Is writing (and making art in general) intrinsically worthy?  Should an artist be satisfied with just his/her own knowledge of his/her art?  Or is art's worth/power contingent on society - on other witnesses,  an audience?

 

boice: I write because it's the ideal representation of my true self. I don't remember who said this and I'm paraphrasing, but if you want to know the truth about a fiction writer, don't read his memoirs, read his fiction. So true. For me, to write through a character is the most authentic expression of myself. It's as if under the guise of someone I'm free of all barriers. I think this is why I'm able to write "without an audience," even though at this point I know I'll be publishing my work. At this point in my life, if I were writing my memoirs I might hold back or shield myself. In fiction I lose all of that. Reflecting back on an earlier question of yours, this might explain why I write using a female character.
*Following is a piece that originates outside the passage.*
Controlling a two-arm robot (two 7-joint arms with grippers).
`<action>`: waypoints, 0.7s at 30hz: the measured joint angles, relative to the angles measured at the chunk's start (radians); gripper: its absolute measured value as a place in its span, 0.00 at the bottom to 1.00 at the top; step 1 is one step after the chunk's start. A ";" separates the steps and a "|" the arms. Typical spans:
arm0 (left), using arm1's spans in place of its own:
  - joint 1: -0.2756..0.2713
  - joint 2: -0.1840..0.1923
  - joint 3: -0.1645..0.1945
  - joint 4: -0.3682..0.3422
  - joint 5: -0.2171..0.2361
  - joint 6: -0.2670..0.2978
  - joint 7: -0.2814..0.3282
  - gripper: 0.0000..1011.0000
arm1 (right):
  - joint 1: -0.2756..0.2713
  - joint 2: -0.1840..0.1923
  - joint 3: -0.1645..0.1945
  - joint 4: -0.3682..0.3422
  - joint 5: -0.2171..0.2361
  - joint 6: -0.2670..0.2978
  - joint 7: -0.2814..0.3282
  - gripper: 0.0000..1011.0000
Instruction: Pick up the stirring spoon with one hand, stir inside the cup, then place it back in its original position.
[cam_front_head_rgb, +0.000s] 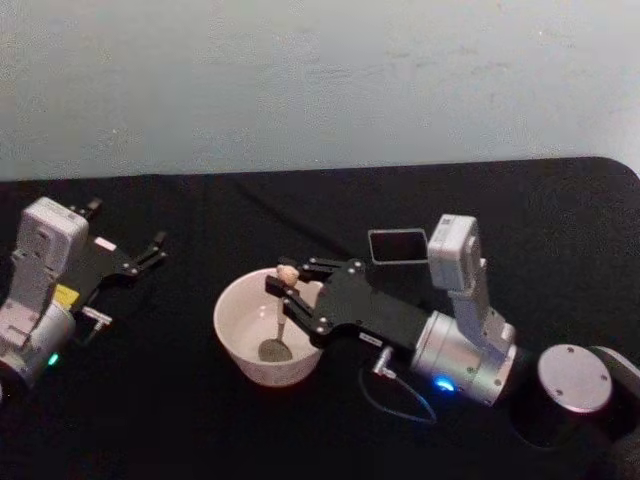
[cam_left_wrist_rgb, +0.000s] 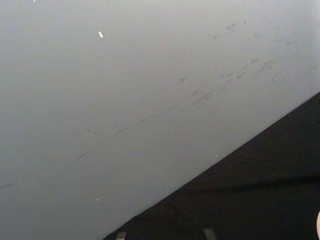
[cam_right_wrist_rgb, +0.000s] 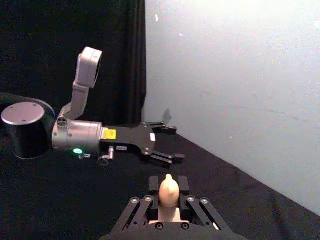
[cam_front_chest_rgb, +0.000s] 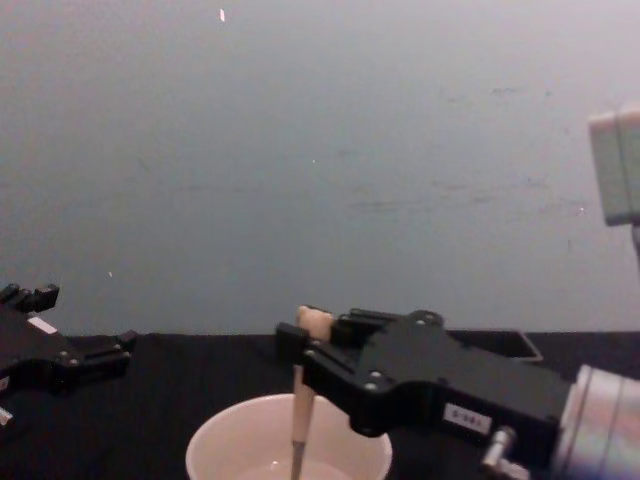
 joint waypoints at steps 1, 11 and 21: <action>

I see this device as a scrim. Anyone who writes understands what I'm talking about. For another writer it might be using the voice of serial killer (Easton's American Psycho) as an extreme, but you can still insert yourself into this character who is "unlike" you. Yet in some odd way writers prove the exact opposite.

 

 

 

D:  The flip-side cover of Stories Going Steady features a cool fake album title gimmick: B-TA and the Human Capotes.  If I recall correctly, you mention Capote at least once or twice in the books.  You dig Capote?  Have you seen Phillip Seymour Hoffman's portrayal of him in the recent film?  If so, how did you receive it?

 

boice: Outside of writing, coming up with the concepts for my book covers is my favorite part of publishing. Here's your one chance to convince people to pick up your book (that they never heard of) instead of the one next to it. This is before they even read the jacket copy. You have to visually represent your entire book in a nanosecond. This is thrilling to me. Whenever I enter a bookstore, I always check out the new books table or wall display and pick up the books that beg to be held. I then ask myself, Why did I pick you up? Then I look at another cover and ask, Why not you? This is great practice every time I'm working on a forthcoming book cover.

 

The "rock star" cover of Stories Going Steady came to me about three years ago. At that point, I was reading tons of books on 70s Punk. What a great visual period in music history. I wanted to be a rock or punk star. Independently, I came up with a title I ended up not using for Stories Going Steady. I won't share it because I plan to eventually use it in the future. It was the type of title that I could come up with a cover of any design. This was when I decided to portray a fictional rock band on the cover. Back to the punk music, I bought the Buzzcocks' Singles Going Steady album and it just hit me to play off that iconic title. The Human Capotes name was inspired by the Dandy Warhols.

 

And yes, I do mention Capote. I love to throw in my influences in my books. Alice Munro, Gayl Jones, Miles, Madonna, etc. It's my way of personalizing my work. I loved the Capote movie. I've seen old clips of the real Capote and Hoffman captured him perfectly. But not just in an impersonation way, he captured the feeling of Capote. Another all time favorite book of mine is Gerald Clarke's authorized biography of Capote, which the move was based. Capote participated in the writing of the biography and the same understanding you gained from the book was in Hoffman's portrayal.

 

 

 

D: boice, I think you're a worthy art force and a Pittsburgh asset.  I wish you blessings on your path.  Any closing words for readers/fans?

 

boice: Thank you, Dave, for the kind words.  What I'd like to end with is to encourage everyone to follow their dreams. Especially if you're an artist. Don't believe anyone who tells you'll fail before you even start. Several people close to me "warned" me about how hard self-publishing is. Those same people can't believe everything I've accomplished. It was never easy, but it's always rewarding, and I'll never regret writing my books. Good luck to all!